*** Opening Information supplied ***
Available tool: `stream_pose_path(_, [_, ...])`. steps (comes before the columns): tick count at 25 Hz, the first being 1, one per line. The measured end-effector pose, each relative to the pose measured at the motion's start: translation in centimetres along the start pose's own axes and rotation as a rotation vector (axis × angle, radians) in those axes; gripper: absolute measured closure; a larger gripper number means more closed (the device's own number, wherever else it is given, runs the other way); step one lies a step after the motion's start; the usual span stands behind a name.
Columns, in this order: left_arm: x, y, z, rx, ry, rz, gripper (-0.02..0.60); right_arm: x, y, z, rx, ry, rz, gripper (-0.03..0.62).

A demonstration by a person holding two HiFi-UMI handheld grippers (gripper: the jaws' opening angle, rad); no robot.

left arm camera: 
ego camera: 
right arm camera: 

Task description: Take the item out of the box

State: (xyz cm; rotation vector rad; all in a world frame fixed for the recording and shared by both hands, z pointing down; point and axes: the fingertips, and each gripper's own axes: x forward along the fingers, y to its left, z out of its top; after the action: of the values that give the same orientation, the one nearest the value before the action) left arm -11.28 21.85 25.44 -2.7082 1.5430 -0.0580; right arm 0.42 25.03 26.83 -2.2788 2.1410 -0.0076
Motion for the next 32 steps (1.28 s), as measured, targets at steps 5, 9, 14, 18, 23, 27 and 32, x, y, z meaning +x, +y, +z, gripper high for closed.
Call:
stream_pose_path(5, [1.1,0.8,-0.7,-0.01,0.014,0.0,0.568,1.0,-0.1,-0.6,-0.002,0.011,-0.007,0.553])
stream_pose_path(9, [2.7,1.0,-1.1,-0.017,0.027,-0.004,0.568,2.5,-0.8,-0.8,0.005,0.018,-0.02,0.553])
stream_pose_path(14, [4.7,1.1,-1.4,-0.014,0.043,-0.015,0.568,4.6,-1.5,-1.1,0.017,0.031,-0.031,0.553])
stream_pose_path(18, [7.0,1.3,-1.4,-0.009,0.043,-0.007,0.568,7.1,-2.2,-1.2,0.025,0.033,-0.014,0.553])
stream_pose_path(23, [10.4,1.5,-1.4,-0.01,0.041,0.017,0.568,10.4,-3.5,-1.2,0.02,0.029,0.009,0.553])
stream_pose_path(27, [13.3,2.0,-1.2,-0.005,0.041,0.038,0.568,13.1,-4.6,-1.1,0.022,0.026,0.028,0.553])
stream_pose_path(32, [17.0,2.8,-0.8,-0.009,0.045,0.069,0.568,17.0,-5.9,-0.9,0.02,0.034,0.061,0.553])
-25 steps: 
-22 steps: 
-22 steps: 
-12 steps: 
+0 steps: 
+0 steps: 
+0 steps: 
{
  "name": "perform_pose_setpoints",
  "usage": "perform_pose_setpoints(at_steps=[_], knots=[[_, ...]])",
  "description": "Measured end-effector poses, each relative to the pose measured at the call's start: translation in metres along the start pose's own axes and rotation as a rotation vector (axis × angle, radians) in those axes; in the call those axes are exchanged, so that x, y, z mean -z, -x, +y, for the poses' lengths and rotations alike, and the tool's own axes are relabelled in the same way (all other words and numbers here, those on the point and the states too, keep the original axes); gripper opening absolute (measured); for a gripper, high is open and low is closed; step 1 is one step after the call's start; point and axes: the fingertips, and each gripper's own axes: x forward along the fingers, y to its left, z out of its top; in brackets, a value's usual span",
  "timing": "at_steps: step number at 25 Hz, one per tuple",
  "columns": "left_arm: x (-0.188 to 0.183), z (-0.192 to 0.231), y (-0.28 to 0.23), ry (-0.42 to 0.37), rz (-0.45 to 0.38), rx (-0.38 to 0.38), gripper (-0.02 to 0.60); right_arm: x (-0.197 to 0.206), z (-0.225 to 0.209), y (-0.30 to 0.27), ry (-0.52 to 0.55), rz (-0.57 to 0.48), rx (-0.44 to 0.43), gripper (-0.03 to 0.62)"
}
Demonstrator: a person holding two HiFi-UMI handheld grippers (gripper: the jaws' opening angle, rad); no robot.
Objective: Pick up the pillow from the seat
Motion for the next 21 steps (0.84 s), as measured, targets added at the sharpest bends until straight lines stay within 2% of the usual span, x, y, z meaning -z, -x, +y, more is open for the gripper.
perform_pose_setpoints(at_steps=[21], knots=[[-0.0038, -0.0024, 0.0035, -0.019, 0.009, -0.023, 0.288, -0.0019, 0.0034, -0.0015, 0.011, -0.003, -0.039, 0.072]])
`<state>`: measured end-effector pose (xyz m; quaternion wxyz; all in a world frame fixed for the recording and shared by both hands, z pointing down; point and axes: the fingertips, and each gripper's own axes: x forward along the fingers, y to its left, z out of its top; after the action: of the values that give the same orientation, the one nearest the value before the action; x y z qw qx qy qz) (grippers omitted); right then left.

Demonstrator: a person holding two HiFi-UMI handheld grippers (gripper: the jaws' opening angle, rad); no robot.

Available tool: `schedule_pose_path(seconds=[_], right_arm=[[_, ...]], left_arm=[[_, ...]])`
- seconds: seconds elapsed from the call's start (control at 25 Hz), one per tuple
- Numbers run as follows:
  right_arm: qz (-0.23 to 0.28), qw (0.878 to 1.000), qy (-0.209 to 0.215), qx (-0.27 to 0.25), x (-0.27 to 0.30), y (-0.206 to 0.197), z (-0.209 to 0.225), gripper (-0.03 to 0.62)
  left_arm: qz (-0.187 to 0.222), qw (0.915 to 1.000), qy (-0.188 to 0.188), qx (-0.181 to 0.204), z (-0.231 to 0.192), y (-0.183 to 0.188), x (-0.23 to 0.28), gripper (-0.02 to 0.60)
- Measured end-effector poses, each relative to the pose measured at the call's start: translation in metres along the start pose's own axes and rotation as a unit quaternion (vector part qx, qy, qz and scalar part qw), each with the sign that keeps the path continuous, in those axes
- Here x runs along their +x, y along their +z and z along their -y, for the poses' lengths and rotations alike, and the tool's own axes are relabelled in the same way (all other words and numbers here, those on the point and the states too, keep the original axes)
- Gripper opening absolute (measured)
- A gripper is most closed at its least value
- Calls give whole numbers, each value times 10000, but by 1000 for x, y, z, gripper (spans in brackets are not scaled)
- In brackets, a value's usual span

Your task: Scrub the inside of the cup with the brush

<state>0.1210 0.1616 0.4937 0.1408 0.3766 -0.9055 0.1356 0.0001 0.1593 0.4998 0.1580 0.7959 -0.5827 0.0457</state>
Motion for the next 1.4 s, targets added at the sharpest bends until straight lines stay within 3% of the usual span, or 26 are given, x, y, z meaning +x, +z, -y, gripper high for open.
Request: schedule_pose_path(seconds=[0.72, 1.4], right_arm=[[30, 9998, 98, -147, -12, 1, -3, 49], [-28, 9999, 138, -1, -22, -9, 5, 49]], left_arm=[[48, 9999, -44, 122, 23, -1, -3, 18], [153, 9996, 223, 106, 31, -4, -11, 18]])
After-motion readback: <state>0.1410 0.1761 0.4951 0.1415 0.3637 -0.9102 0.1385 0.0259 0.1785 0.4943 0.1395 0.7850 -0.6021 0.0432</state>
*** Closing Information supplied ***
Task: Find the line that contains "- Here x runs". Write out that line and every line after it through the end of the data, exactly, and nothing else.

Answer area:
- Here x runs along their +x, y along their +z and z along their -y, for the poses' lengths and rotations alike, and the tool's own axes are relabelled in the same way (all other words and numbers here, those on the point and the states too, keep the original axes)
- Gripper opening absolute (measured)
- A gripper is most closed at its least value
- Calls give whole numbers, each value times 10000, but by 1000 for x, y, z, gripper (spans in brackets are not scaled)
- In brackets, a value's usual span

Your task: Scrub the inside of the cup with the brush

<state>0.1210 0.1616 0.4937 0.1408 0.3766 -0.9055 0.1356 0.0001 0.1593 0.4998 0.1580 0.7959 -0.5827 0.0457</state>
Motion for the next 1.4 s, targets added at the sharpest bends until straight lines stay within 3% of the usual span, or 26 are given, x, y, z meaning +x, +z, -y, gripper high for open.
Request: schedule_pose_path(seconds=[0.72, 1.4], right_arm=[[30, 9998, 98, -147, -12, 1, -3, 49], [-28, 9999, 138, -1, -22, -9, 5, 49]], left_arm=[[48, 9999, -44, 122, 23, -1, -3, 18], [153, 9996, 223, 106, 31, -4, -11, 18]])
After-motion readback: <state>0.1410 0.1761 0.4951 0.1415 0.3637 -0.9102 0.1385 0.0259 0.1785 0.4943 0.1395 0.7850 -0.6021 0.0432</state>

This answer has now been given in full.